### ABOUT THIS EXERCISE:
In the listing below, find the line that contains "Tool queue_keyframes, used" and the line that contains "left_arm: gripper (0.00". Quote both and every line between them, exactly, and nothing more.
-- Opening Marker --
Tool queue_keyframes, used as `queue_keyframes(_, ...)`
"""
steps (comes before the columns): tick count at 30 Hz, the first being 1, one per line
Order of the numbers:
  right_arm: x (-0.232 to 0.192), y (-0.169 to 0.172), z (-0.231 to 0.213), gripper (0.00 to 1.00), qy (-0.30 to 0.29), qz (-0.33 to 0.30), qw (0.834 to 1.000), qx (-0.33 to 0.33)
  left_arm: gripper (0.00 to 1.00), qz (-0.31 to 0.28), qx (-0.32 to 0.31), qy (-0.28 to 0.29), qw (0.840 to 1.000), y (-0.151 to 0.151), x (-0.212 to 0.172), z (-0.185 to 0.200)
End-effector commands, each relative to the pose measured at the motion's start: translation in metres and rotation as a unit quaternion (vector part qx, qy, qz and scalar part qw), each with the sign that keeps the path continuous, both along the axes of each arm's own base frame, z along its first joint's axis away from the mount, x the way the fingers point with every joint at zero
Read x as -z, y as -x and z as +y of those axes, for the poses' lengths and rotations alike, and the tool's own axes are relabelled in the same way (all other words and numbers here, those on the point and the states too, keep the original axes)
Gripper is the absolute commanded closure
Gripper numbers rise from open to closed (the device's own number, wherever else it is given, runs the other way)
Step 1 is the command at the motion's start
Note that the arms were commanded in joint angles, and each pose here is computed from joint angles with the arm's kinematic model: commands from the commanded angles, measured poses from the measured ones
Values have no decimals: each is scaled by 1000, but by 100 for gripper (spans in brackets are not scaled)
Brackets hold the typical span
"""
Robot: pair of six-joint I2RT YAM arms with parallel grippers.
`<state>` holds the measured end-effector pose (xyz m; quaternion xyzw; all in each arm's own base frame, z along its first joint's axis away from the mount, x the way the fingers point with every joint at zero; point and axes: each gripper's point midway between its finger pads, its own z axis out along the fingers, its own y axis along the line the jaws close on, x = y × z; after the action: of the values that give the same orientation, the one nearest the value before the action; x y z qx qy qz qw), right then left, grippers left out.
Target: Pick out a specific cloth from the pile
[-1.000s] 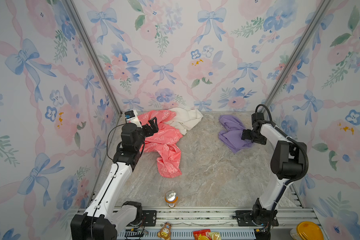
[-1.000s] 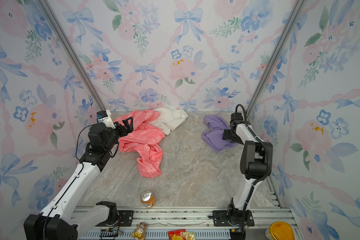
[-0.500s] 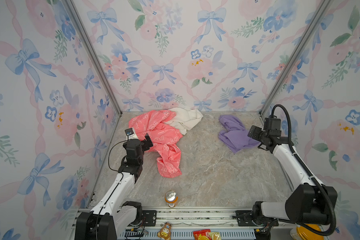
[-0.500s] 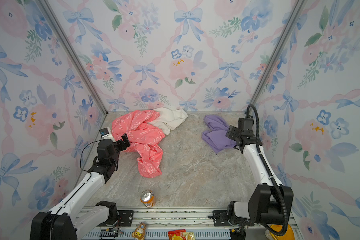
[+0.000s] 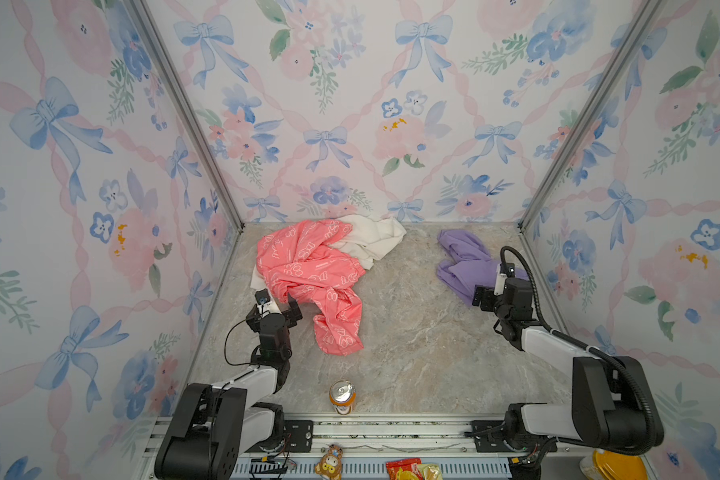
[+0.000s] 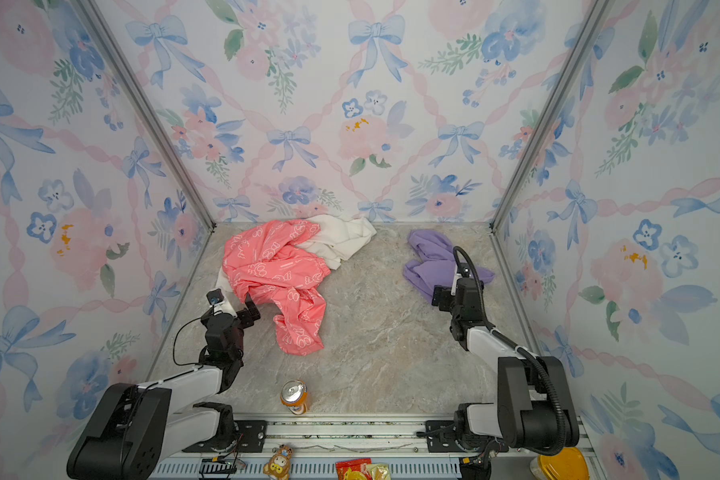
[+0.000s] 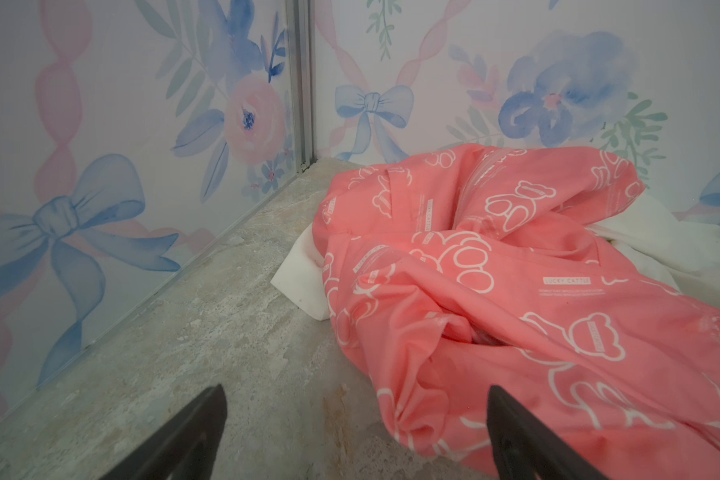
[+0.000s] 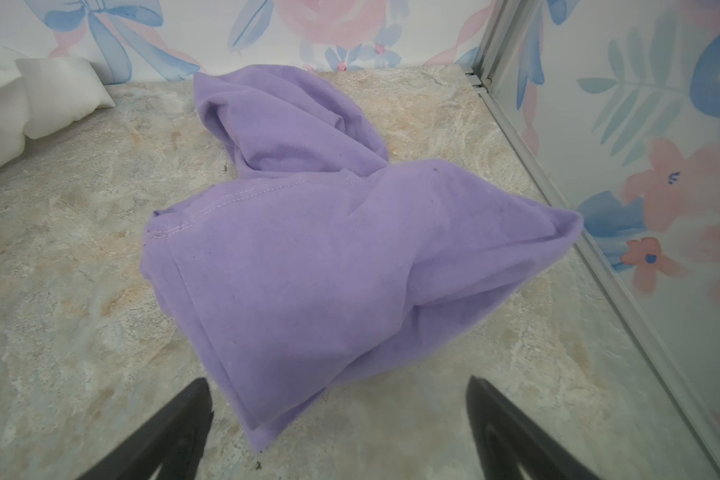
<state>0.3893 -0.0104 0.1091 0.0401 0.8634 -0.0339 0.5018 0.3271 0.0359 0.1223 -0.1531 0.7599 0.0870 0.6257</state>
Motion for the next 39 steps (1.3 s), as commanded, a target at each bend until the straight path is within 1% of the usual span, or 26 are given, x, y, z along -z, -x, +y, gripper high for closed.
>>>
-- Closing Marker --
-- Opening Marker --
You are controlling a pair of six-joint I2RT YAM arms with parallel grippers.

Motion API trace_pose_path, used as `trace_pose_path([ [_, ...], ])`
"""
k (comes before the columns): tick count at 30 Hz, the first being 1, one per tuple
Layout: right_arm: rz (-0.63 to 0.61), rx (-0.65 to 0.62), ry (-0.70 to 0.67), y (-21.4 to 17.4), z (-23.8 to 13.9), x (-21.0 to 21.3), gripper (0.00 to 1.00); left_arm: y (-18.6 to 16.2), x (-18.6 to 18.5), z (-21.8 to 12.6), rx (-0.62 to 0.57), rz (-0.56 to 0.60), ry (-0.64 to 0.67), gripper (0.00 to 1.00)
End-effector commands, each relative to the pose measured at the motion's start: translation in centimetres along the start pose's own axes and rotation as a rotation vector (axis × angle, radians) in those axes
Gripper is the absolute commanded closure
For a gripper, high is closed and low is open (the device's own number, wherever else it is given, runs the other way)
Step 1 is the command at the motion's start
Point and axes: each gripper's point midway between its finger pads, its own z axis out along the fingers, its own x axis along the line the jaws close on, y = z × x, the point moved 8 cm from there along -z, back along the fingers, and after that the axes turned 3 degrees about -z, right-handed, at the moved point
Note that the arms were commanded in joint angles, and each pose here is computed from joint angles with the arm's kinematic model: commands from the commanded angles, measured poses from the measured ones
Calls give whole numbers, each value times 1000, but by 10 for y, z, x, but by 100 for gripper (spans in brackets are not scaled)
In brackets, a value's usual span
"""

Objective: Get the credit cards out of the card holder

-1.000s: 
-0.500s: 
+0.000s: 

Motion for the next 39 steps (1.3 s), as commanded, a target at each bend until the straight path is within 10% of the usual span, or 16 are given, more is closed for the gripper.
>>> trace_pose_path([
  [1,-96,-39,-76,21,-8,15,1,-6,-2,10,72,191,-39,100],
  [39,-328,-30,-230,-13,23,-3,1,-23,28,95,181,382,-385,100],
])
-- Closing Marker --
### SOLUTION FOR THIS EXERCISE:
Tool queue_keyframes, used as `queue_keyframes(_, ...)`
"""
steps (comes before the columns): tick count at 30 Hz, the first being 1, one per line
Order of the numbers:
  right_arm: x (-0.232 to 0.192), y (-0.169 to 0.172), z (-0.231 to 0.213), gripper (0.00 to 1.00), qy (-0.30 to 0.29), qz (-0.33 to 0.30), qw (0.834 to 1.000), qx (-0.33 to 0.33)
  left_arm: gripper (0.00 to 1.00), qz (-0.31 to 0.28), qx (-0.32 to 0.31), qy (-0.28 to 0.29), qw (0.840 to 1.000), y (-0.151 to 0.151), x (-0.212 to 0.172), z (-0.185 to 0.200)

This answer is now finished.